## REQUIRED ACTION
Give the lines below again exactly, starting with the line that holds "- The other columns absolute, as" and going on through the line that holds "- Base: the".

- - -

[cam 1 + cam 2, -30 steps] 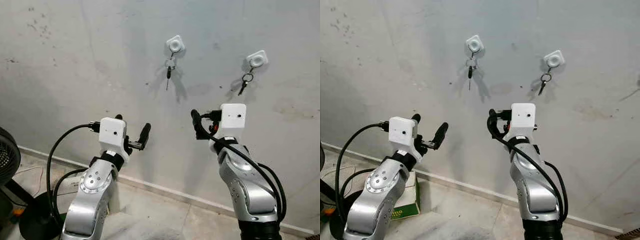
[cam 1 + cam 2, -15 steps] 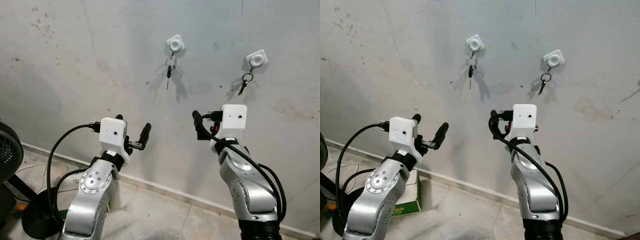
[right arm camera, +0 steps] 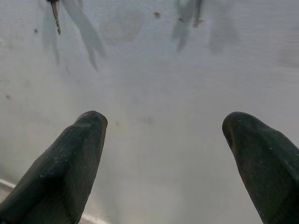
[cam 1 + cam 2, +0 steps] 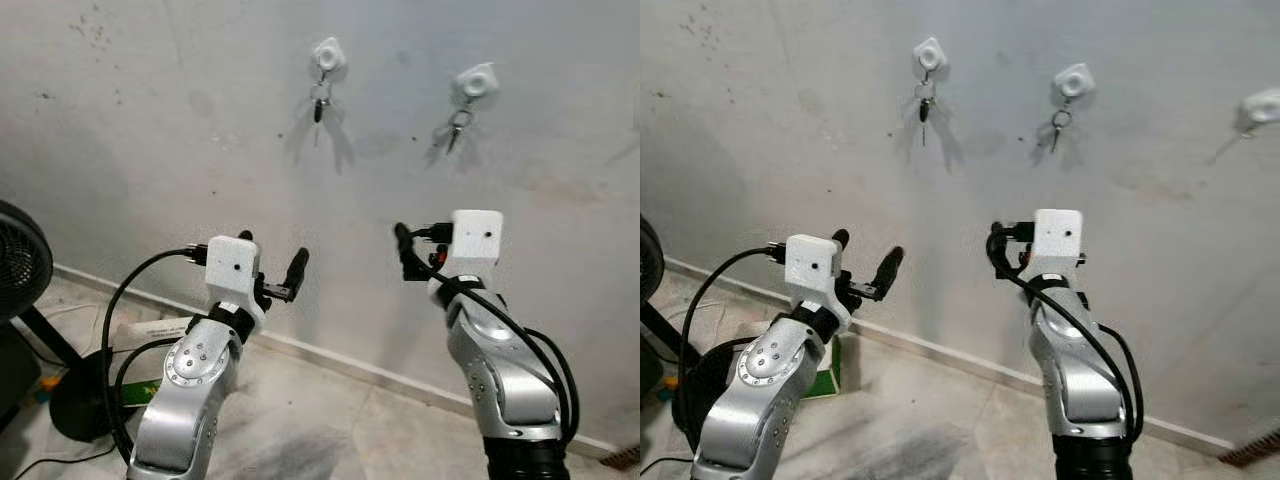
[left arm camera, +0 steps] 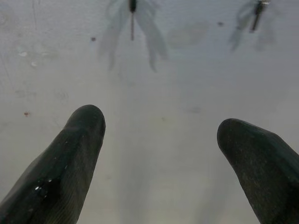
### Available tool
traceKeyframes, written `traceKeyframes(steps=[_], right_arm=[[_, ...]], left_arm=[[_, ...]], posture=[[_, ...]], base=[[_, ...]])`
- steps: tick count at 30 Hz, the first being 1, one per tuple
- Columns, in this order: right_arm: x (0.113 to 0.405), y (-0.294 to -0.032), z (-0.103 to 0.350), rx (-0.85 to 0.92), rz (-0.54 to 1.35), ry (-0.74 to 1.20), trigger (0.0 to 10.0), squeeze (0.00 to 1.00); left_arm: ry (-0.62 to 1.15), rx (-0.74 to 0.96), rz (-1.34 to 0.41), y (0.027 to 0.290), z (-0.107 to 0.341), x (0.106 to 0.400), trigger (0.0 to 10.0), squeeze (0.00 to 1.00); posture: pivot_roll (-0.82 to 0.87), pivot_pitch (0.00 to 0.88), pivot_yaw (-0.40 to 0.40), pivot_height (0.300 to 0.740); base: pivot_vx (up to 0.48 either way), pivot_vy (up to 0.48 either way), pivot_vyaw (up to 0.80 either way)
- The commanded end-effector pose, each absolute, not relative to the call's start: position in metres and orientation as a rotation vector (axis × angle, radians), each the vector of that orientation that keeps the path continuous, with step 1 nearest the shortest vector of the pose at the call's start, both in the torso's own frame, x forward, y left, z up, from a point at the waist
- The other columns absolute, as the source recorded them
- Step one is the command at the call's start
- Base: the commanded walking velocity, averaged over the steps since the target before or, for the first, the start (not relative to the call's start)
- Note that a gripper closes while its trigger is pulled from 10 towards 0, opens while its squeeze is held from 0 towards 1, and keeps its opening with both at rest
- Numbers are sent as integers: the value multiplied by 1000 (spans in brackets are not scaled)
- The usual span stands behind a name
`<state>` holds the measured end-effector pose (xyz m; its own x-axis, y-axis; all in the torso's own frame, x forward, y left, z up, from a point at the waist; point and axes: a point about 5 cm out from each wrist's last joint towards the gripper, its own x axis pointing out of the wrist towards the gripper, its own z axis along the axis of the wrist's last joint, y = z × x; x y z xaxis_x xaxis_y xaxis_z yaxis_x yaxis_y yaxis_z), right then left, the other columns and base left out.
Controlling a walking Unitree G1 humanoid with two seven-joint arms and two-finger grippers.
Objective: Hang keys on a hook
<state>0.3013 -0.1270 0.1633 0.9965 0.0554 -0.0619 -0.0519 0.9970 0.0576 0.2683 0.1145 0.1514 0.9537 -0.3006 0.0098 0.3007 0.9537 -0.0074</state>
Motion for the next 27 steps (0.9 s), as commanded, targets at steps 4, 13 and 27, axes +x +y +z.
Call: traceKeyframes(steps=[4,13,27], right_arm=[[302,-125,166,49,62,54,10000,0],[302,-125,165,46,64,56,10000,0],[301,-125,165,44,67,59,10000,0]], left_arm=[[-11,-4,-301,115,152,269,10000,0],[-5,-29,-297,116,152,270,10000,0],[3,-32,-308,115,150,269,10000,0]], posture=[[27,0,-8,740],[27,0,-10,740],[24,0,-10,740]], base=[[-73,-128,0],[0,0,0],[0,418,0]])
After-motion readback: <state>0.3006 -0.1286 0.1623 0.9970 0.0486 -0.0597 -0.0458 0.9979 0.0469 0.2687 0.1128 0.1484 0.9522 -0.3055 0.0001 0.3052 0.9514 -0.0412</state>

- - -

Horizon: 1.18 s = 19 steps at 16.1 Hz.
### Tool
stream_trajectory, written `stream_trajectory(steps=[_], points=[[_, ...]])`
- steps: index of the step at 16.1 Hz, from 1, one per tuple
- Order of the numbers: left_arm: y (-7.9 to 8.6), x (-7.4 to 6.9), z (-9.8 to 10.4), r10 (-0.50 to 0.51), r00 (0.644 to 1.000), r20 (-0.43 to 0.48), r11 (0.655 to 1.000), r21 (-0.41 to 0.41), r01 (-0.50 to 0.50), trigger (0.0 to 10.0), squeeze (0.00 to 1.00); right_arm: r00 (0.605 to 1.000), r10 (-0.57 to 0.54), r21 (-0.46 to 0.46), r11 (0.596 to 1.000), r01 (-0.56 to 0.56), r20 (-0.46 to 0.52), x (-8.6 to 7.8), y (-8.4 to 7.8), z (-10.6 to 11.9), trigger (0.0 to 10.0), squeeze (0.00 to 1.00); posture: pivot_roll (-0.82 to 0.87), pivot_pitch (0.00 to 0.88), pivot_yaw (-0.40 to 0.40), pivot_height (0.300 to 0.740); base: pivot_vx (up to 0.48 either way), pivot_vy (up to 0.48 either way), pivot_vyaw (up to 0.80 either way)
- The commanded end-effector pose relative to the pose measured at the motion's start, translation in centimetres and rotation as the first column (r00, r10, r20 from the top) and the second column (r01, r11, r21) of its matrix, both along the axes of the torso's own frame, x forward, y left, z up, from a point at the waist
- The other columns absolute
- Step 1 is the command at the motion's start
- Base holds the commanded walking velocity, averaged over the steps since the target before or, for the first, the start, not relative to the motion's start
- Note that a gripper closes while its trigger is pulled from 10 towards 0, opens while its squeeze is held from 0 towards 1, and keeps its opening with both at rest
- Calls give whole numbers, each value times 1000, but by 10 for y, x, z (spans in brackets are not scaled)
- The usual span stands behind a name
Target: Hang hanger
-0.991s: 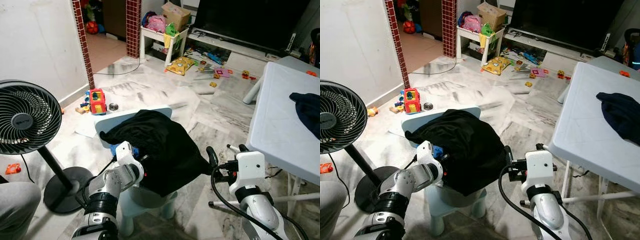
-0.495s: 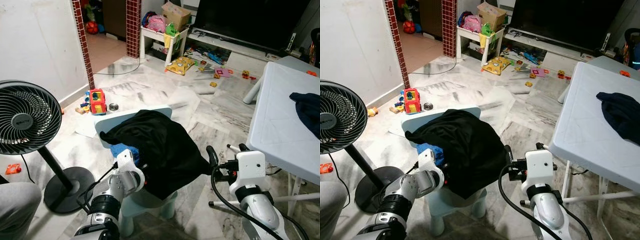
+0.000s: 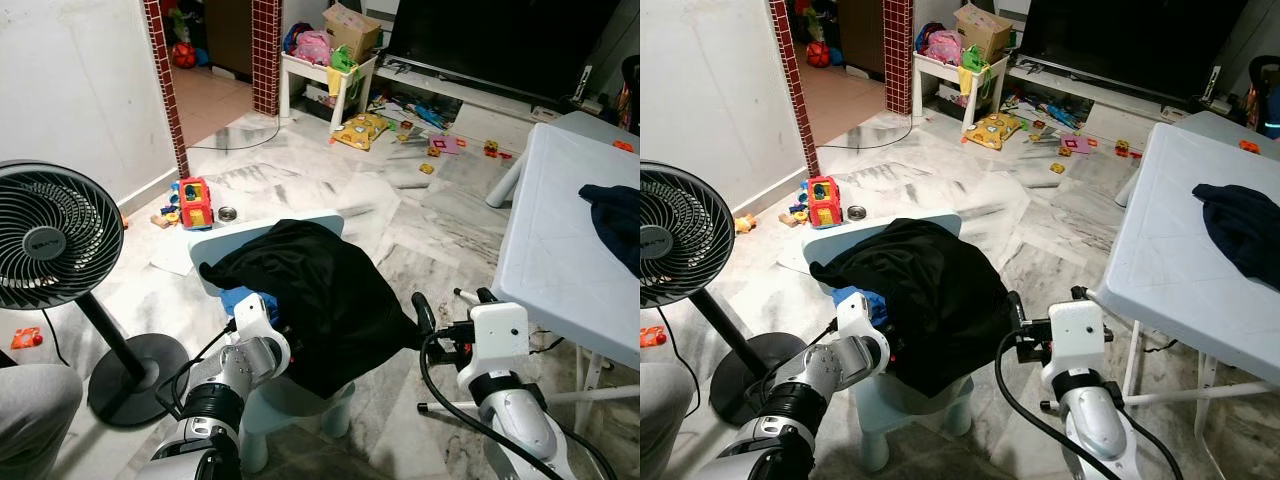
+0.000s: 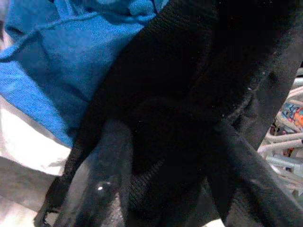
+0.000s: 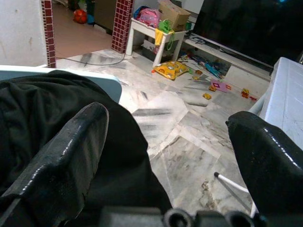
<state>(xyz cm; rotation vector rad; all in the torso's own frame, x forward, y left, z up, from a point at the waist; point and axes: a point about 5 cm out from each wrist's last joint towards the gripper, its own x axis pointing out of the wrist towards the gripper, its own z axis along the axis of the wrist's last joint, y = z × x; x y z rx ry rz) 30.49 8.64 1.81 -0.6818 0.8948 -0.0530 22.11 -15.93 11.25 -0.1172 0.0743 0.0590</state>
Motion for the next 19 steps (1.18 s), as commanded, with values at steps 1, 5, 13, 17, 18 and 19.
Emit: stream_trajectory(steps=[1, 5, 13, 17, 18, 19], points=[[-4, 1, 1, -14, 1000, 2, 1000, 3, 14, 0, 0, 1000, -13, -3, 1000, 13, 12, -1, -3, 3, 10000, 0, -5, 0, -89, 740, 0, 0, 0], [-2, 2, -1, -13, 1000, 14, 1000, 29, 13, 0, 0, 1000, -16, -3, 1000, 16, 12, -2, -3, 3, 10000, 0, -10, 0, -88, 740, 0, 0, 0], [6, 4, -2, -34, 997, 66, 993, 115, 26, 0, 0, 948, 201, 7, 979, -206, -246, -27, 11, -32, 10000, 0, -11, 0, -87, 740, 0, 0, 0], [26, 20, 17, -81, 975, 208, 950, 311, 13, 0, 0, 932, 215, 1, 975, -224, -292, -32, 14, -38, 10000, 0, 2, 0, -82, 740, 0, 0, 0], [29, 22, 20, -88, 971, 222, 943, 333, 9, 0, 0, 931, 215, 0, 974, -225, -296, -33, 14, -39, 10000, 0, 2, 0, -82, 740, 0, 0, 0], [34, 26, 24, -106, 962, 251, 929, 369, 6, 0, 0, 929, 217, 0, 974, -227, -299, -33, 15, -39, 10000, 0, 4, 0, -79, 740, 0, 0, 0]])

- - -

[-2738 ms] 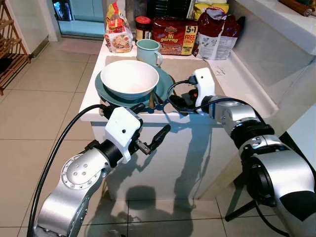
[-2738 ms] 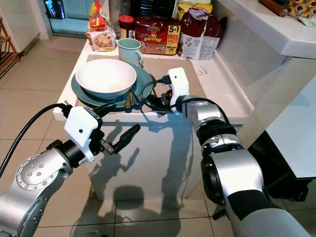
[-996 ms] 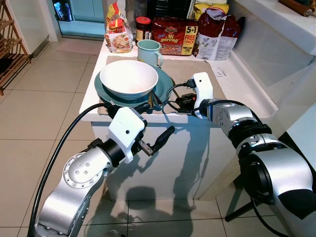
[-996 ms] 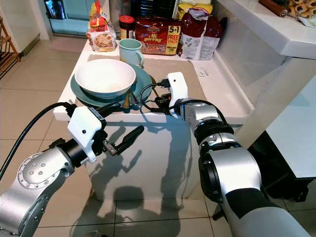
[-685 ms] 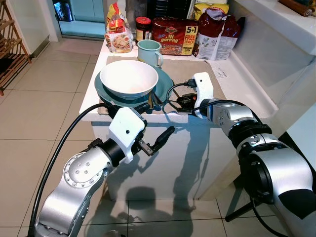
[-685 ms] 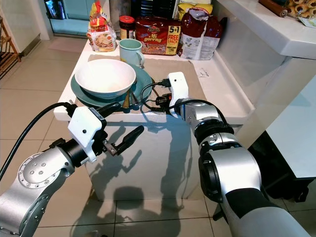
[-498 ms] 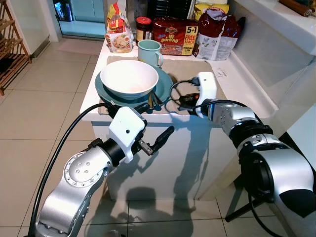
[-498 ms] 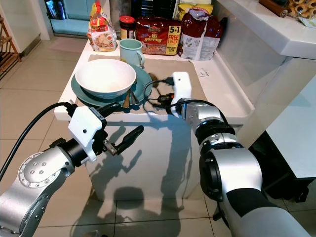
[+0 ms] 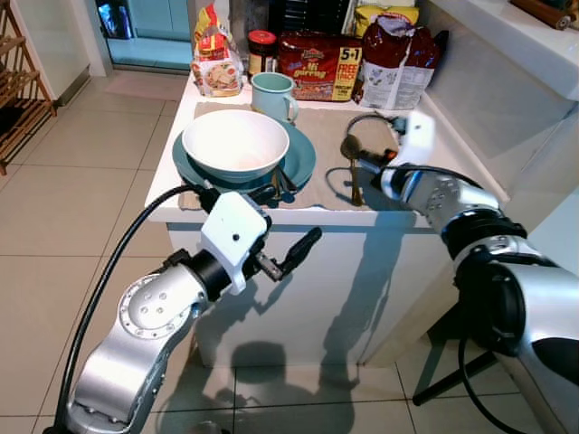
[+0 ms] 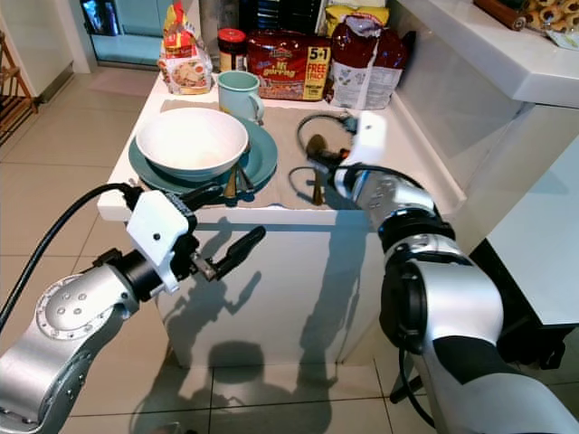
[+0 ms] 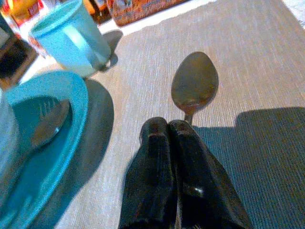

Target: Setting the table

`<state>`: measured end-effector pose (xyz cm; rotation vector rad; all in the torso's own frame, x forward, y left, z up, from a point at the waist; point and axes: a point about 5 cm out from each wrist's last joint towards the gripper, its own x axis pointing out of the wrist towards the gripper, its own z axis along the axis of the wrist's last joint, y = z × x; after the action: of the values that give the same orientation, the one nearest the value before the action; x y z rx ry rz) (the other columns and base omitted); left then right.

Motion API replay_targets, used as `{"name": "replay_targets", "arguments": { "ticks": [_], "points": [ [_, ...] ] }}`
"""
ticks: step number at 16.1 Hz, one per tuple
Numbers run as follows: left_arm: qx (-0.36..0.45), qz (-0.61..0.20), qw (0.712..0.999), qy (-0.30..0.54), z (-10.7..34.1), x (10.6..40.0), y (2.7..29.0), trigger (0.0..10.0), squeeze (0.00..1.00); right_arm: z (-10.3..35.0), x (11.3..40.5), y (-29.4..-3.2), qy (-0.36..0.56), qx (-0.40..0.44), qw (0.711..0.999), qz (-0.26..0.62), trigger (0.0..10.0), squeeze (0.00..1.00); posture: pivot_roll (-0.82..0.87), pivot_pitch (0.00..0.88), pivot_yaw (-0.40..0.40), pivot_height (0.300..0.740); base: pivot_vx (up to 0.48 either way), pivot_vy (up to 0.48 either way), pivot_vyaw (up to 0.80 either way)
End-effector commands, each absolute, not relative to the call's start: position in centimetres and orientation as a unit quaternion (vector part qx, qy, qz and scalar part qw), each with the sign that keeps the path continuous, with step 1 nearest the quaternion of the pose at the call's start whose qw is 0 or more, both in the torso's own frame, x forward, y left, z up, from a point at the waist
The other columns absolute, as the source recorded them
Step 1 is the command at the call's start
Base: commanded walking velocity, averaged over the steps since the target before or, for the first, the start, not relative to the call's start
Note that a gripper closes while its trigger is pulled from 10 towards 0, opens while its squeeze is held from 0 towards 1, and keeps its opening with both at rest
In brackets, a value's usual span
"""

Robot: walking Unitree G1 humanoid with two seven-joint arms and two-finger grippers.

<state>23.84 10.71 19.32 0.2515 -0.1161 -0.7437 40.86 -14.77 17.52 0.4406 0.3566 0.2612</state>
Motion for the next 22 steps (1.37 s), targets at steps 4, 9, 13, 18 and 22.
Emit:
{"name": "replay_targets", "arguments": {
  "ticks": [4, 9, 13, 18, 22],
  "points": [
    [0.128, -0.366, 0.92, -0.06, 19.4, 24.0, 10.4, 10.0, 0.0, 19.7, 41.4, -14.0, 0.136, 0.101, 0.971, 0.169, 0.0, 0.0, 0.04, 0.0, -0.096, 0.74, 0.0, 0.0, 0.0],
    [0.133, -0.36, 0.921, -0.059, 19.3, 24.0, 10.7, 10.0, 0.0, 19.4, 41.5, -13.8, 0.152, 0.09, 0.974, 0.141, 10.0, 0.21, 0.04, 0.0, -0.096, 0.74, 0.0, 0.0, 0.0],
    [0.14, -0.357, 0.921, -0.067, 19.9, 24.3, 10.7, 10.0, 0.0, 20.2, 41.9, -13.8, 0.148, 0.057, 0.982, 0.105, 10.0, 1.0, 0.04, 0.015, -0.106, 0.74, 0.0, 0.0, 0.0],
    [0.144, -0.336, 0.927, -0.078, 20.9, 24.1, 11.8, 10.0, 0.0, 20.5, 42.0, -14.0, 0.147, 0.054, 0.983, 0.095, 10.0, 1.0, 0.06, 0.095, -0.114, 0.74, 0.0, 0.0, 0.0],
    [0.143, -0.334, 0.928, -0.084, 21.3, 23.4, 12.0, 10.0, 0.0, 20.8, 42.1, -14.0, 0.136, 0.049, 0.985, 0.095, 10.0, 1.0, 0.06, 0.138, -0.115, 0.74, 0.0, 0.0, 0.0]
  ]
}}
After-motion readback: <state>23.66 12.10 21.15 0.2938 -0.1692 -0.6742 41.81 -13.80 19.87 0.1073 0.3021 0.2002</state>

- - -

## ANSWER BELOW
- The other columns absolute, as the source recorded them
- Step one is the command at the call's start
- Base: the commanded walking velocity, averaged over the steps since the target before or, for the first, the start (not relative to the call's start)

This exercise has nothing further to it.